From the first line to the last, retype everything below exactly, minus the pictures.
Segment Start: DATASET EXCERPT
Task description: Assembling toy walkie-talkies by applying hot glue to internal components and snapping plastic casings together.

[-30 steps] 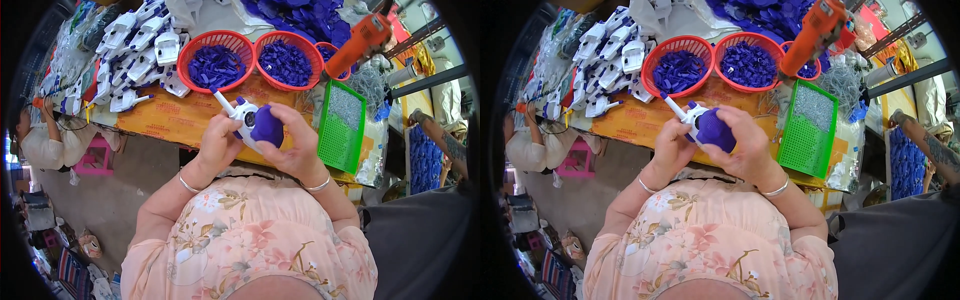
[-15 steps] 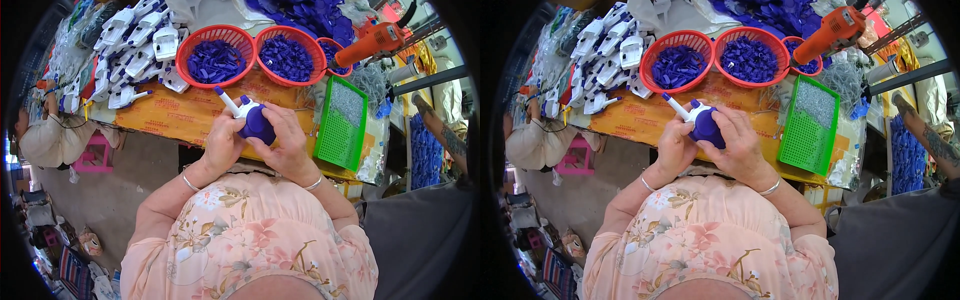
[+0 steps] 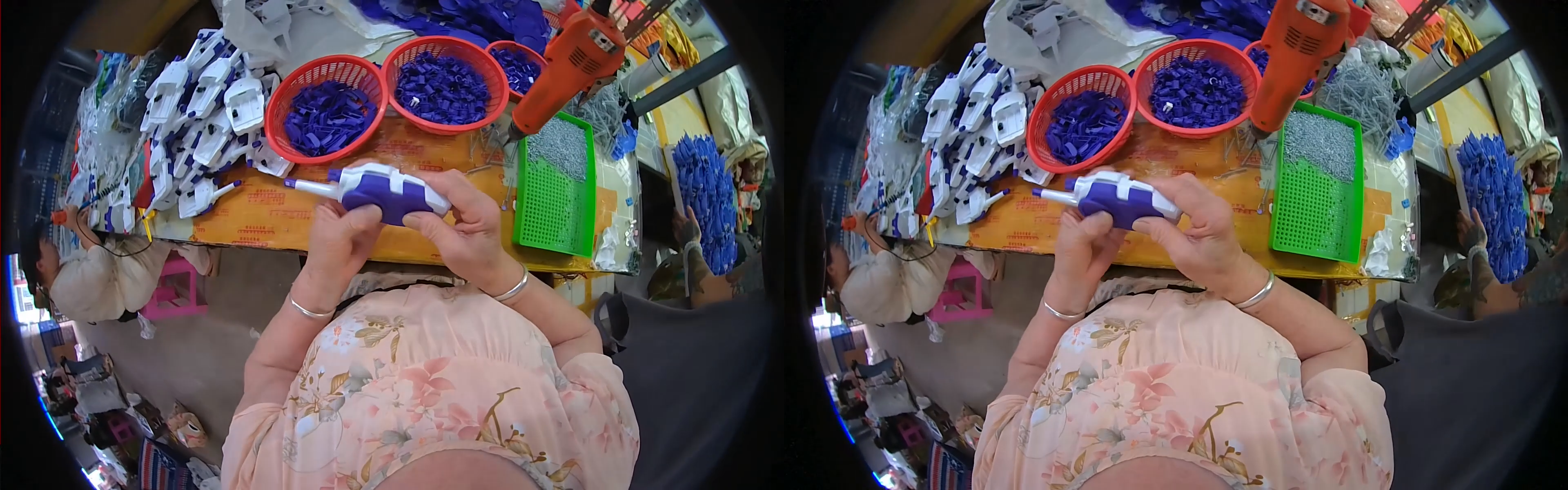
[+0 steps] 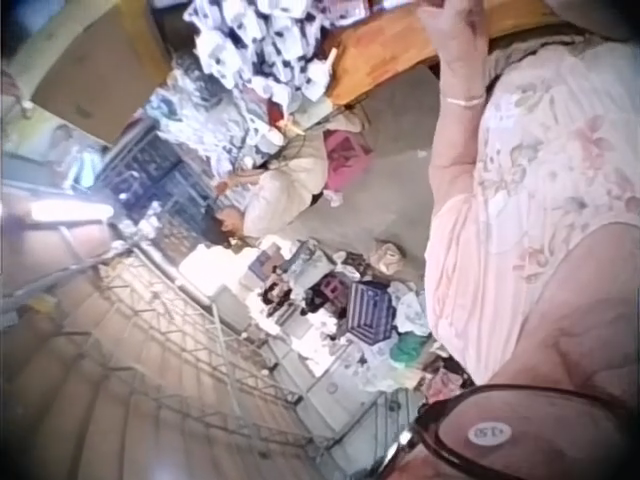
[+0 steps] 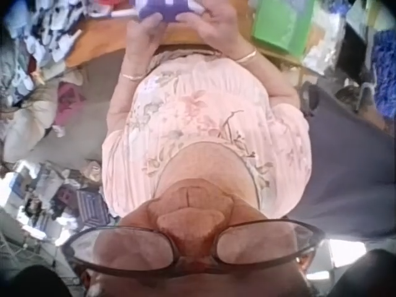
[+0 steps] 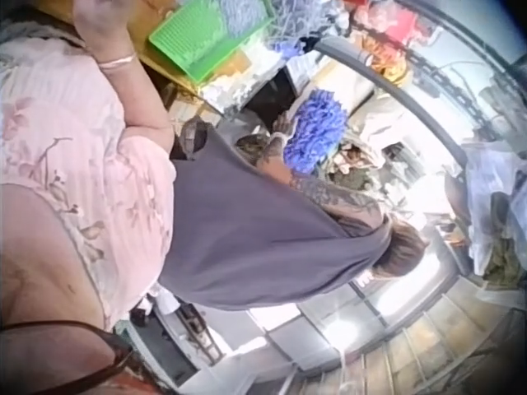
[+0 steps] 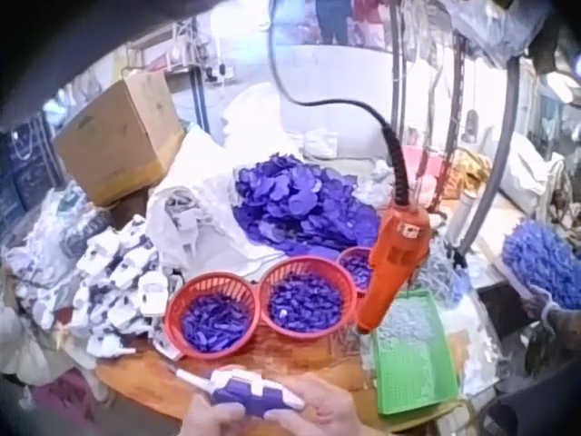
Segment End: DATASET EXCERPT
## [SOLUTION TO THIS PROBLEM]
Task description: Assembling toy walkie-talkies by applying hot glue to internal components and snapping plastic casings together.

[-30 steps] 
[-15 steps] 
[+0 steps] 
[+0 steps] 
[+0 steps] 
[+0 steps] 
[+0 steps] 

No additional answer is expected.